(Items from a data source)
——

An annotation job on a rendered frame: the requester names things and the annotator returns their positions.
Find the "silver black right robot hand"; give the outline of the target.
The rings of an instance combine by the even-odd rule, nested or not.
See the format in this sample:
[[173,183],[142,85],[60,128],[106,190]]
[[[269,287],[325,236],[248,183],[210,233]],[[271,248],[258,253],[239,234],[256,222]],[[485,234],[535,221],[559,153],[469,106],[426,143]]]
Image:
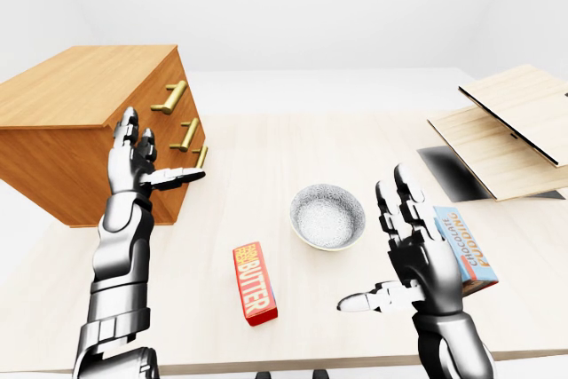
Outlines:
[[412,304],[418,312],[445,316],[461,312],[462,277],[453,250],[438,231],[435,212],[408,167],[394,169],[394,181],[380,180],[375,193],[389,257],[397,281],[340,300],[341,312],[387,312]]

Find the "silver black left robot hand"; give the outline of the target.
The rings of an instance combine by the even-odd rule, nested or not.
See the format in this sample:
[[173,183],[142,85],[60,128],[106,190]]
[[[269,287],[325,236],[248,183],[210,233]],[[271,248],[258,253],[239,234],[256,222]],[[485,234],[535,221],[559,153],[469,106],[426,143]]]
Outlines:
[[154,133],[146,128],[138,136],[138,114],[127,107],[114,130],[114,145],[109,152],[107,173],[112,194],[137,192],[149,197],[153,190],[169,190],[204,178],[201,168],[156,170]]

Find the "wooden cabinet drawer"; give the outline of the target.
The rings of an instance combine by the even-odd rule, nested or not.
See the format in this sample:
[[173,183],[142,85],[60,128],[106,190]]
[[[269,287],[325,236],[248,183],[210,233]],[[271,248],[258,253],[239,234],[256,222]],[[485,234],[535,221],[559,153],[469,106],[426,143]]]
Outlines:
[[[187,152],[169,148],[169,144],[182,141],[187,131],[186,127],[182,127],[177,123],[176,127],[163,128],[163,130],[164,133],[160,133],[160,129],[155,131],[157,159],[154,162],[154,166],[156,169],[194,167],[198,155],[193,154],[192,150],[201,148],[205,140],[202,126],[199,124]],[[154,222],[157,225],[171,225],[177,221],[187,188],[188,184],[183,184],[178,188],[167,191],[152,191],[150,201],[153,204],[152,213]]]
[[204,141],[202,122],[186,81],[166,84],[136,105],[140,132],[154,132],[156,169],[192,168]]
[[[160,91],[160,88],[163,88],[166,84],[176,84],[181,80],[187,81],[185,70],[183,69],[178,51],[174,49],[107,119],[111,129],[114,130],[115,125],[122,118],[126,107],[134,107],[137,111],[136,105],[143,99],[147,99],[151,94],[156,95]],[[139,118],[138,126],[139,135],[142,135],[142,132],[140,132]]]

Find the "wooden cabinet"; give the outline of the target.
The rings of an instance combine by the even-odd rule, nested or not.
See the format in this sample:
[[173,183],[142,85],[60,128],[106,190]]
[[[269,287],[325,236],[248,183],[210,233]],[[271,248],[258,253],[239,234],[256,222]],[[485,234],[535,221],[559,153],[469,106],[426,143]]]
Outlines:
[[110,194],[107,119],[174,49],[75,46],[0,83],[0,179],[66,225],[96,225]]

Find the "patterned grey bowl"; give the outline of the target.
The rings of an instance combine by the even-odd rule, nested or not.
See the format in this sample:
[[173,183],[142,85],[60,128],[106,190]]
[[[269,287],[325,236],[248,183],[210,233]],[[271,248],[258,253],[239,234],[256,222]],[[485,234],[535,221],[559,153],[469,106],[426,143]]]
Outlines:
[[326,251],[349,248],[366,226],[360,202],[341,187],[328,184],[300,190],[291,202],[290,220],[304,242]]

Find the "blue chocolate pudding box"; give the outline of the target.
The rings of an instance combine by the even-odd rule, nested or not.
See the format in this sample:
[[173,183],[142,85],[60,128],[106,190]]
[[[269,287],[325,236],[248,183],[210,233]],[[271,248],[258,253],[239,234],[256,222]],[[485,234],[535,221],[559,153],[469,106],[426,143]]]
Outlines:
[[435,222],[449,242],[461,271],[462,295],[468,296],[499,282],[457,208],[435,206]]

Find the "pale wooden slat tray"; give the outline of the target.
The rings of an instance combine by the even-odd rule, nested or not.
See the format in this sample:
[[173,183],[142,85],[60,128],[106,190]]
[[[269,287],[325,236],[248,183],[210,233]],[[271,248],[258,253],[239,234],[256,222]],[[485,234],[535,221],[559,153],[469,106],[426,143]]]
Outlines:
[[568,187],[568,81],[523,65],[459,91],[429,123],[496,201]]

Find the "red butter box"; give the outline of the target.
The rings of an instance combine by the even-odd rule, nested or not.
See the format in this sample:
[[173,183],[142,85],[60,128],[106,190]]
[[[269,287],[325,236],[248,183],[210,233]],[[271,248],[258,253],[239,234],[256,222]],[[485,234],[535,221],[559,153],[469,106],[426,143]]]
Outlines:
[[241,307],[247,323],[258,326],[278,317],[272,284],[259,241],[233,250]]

——

■ What is expected:
Each line of the data needs to be output exactly, with any image excluded.

■ Exercise solution:
An annotation job on a rendered frame: the requester names things and the annotator returns their positions.
Find the "silver black right robot hand"; give the outline of the target.
The rings of an instance combine by the even-odd rule, nested or not.
See the format in this sample:
[[173,183],[142,85],[60,128],[106,190]]
[[[269,287],[325,236],[248,183],[210,233]],[[271,248],[258,253],[239,234],[256,222]],[[485,234],[535,221],[559,153],[469,106],[426,143]]]
Image:
Outlines:
[[412,304],[418,312],[445,316],[461,312],[462,277],[453,250],[438,231],[435,212],[408,167],[394,169],[394,181],[380,180],[375,193],[389,257],[397,281],[340,300],[341,312],[387,312]]

Find the "silver black left robot hand"; give the outline of the target.
The rings of an instance combine by the even-odd rule, nested or not.
See the format in this sample:
[[173,183],[142,85],[60,128],[106,190]]
[[[269,287],[325,236],[248,183],[210,233]],[[271,248],[258,253],[239,234],[256,222]],[[485,234],[535,221],[559,153],[469,106],[426,143]]]
Outlines:
[[154,133],[146,128],[138,136],[138,114],[127,107],[114,130],[114,145],[109,152],[107,173],[112,194],[137,192],[149,197],[153,190],[169,190],[204,178],[201,168],[156,170]]

Find the "wooden cabinet drawer"; give the outline of the target.
The rings of an instance combine by the even-odd rule, nested or not.
See the format in this sample:
[[173,183],[142,85],[60,128],[106,190]]
[[[269,287],[325,236],[248,183],[210,233]],[[271,248],[258,253],[239,234],[256,222]],[[485,234],[535,221],[559,153],[469,106],[426,143]]]
Outlines:
[[[187,152],[169,148],[169,144],[182,141],[187,131],[186,127],[182,127],[177,123],[176,127],[163,128],[163,130],[164,133],[160,133],[160,129],[155,131],[157,159],[154,162],[154,166],[156,169],[194,167],[198,155],[193,154],[192,150],[201,148],[205,140],[202,126],[199,124]],[[154,222],[157,225],[171,225],[177,221],[187,188],[188,184],[183,184],[178,188],[167,191],[152,191],[150,201],[153,204],[152,213]]]
[[204,141],[202,122],[186,81],[166,84],[136,105],[140,132],[154,132],[156,169],[192,168]]
[[[160,91],[160,88],[163,88],[166,84],[176,84],[181,80],[187,81],[185,70],[183,69],[178,51],[174,49],[107,119],[111,129],[114,130],[115,125],[122,118],[126,107],[134,107],[137,111],[136,105],[143,99],[147,99],[151,94],[156,95]],[[139,118],[138,126],[139,135],[142,135],[142,132],[140,132]]]

Find the "wooden cabinet"; give the outline of the target.
The rings of an instance combine by the even-odd rule, nested or not.
See the format in this sample:
[[173,183],[142,85],[60,128],[106,190]]
[[[269,287],[325,236],[248,183],[210,233]],[[271,248],[258,253],[239,234],[256,222]],[[485,234],[535,221],[559,153],[469,106],[426,143]]]
Outlines:
[[110,194],[107,119],[174,49],[75,46],[0,83],[0,179],[66,225],[96,225]]

Find the "patterned grey bowl"; give the outline of the target.
The rings of an instance combine by the even-odd rule, nested or not.
See the format in this sample:
[[173,183],[142,85],[60,128],[106,190]]
[[[269,287],[325,236],[248,183],[210,233]],[[271,248],[258,253],[239,234],[256,222]],[[485,234],[535,221],[559,153],[469,106],[426,143]]]
Outlines:
[[326,251],[349,248],[366,226],[360,202],[341,187],[328,184],[300,190],[291,202],[290,220],[304,242]]

Find the "blue chocolate pudding box"; give the outline of the target.
The rings of an instance combine by the even-odd rule, nested or not.
See the format in this sample:
[[173,183],[142,85],[60,128],[106,190]]
[[[269,287],[325,236],[248,183],[210,233]],[[271,248],[258,253],[239,234],[256,222]],[[485,234],[535,221],[559,153],[469,106],[426,143]]]
Outlines:
[[435,222],[449,242],[461,271],[462,295],[468,296],[499,282],[457,208],[435,206]]

Find the "pale wooden slat tray"; give the outline of the target.
The rings of an instance combine by the even-odd rule, nested or not.
See the format in this sample:
[[173,183],[142,85],[60,128],[106,190]]
[[[269,287],[325,236],[248,183],[210,233]],[[271,248],[258,253],[239,234],[256,222]],[[485,234],[535,221],[559,153],[469,106],[426,143]]]
Outlines:
[[568,187],[568,81],[523,65],[459,91],[429,123],[496,201]]

Find the "red butter box"; give the outline of the target.
The rings of an instance combine by the even-odd rule, nested or not.
See the format in this sample:
[[173,183],[142,85],[60,128],[106,190]]
[[[269,287],[325,236],[248,183],[210,233]],[[271,248],[258,253],[239,234],[256,222]],[[485,234],[535,221],[559,153],[469,106],[426,143]]]
Outlines:
[[241,307],[247,323],[258,326],[278,317],[272,284],[259,241],[233,250]]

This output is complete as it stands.